Performance Benchmarking and Hotspot Analysis of Linkerd – Part 1

This is a first in a series of articles looking at the software performance of Linkerd, a recent addition to the Cloud Native Computing Foundation, offering a transparent proxy that adds service discovery, routing, failure handling, and visibility to modern software applications.

The purpose of this initial post and described benchmark is to first identify the necessary overhead cost and code hotspots of pass through HTTP traffic. As this project is largely a repackaging (in terms of this initial benchmark) of two battled tested and heavily tuned projects, Finagle and Netty 3.x, the profiling of the codebase needs to employ an iterative and adaptive approach to instrumentation and measurement.

The following benchmark script repeatedly executes a profiled test run with each iteration resulting in the refinement of the instrumentation set based on the hotspot execution analysis of a previous test run. In the first section of the script, after setting environment variables, exporting of LOCAL_JVM_OPTIONS, and reading possible workload command arguments, a nginx server is started.

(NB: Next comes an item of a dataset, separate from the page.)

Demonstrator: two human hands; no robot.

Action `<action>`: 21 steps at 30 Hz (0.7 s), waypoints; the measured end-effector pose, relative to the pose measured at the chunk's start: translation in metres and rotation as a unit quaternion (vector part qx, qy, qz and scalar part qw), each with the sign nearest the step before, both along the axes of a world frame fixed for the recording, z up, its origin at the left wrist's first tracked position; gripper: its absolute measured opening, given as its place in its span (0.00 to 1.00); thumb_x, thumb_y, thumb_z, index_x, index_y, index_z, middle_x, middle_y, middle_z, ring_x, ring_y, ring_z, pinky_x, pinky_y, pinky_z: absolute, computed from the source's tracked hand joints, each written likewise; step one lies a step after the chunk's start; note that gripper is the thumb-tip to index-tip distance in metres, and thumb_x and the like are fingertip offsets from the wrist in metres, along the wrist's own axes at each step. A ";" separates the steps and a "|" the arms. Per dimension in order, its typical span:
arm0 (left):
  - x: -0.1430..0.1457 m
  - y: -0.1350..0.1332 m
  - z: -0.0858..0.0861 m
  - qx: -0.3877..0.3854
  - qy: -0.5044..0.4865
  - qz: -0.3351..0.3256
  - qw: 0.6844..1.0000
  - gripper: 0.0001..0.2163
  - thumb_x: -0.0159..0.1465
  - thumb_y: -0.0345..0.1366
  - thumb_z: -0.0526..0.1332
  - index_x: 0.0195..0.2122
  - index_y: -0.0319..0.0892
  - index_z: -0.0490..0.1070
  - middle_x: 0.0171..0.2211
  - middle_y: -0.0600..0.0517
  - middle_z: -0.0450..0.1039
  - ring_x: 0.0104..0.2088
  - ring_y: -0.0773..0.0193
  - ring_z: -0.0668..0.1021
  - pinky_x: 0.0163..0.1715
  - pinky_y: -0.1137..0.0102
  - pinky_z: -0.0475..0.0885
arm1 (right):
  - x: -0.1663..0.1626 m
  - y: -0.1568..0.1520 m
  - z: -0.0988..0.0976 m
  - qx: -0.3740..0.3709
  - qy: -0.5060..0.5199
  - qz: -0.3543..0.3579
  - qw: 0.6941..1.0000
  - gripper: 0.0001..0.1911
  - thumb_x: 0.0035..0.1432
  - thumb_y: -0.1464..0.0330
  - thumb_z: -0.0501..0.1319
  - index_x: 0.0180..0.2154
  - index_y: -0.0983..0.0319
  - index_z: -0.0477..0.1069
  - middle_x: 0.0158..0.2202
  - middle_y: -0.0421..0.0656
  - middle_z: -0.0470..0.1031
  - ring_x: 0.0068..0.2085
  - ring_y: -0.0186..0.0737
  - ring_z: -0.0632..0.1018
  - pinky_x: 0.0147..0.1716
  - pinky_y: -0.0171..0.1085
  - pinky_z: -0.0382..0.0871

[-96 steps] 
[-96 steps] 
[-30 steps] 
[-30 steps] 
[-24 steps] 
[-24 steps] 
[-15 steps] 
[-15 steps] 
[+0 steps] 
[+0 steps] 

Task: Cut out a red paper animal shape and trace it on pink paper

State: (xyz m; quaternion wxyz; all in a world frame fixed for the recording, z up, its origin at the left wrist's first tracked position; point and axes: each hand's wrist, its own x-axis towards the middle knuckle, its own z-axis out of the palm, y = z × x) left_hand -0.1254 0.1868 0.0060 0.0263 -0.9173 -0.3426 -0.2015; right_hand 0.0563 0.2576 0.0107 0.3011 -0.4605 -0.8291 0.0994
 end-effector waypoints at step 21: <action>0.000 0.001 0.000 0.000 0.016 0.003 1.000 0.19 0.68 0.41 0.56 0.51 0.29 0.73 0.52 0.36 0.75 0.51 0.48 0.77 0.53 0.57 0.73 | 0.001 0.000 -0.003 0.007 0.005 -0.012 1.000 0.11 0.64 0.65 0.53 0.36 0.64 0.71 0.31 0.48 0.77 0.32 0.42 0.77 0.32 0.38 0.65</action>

What the Satoris profiling agent learns, in terms of performance hotspot analysis, from one test iteration is carried over into the next test iteration with the goal being to eliminate unnecessary costs and improve measurement accuracy as well as model relevance. Next, the JVM instrumentation agent library is copied into the working directory that is referenced in the exported LOCAL_JVM_OPTIONS environment variable and picked up by the linkerd execution script. The linkerd server is started up twice in each of the benchmarks test iterations. The first time incurring some bytecode instrumentation startup costs that are eliminated in the subsequent second execution following the population of an instrumented code cache that is used across process executions. After starting the linkerd server with the agent installed and the code instrumented a stress test tool, slow_cooker, is used to send request traffic to nginx server via the linkerd proxy server. The benchmark script executes a total of seven test iterations with the purpose of refining instrumentation.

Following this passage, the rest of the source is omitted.